All lines below containing "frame" are to be listed.

■ GIVEN DATA:
====
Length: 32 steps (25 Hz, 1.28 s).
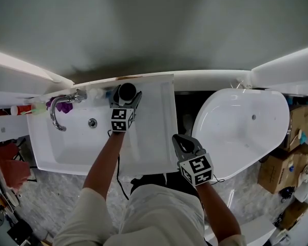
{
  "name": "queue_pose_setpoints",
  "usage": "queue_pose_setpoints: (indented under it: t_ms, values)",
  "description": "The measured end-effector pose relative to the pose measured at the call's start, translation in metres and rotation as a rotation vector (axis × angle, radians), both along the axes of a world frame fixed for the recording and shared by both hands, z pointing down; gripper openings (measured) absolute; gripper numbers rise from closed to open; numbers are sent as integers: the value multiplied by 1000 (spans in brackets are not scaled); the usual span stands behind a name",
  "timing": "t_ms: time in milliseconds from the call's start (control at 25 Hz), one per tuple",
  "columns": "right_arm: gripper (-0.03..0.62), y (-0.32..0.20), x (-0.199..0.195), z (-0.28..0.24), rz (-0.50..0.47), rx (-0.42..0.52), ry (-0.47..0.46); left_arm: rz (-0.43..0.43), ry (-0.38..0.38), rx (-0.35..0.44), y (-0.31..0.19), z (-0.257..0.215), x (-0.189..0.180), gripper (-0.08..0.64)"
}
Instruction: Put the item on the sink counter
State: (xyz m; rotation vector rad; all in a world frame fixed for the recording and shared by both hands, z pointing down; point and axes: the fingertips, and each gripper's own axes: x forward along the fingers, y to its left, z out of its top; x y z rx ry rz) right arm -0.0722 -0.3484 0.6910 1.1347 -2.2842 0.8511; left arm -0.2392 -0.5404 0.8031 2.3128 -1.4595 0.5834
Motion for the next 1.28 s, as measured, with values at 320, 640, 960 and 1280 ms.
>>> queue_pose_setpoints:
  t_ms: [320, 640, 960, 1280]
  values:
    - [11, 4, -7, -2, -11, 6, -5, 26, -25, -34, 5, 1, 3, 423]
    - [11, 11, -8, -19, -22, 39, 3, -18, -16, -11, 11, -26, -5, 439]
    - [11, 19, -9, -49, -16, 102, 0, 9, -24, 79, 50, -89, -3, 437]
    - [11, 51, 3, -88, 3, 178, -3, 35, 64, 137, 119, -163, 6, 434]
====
■ EXERCISE RESPONSE:
  "description": "The measured end-effector pose relative to the pose measured at the call's start, translation in metres and rotation as a rotation vector (axis × angle, radians), both along the axes of a world frame fixed for the recording and shared by both hands, z pointing down; gripper openings (measured) absolute; gripper numbers rise from closed to open; numbers are sent as integers: the value multiplied by 1000 (spans in brackets are not scaled); the usual span stands behind a name",
State: (xyz m; rotation vector rad; all in a world frame fixed for the recording and shared by both hands, z pointing down; point and axes: the fingertips, and each gripper's own axes: x forward along the fingers, y to its left, z out of its top; x y z rx ry rz) right arm -0.0722 -0.3484 0.6910 1.1347 -2.2842 0.8511; left arm -0.2392 -0.5404 0.8031 2.3128 -1.4595 0.5834

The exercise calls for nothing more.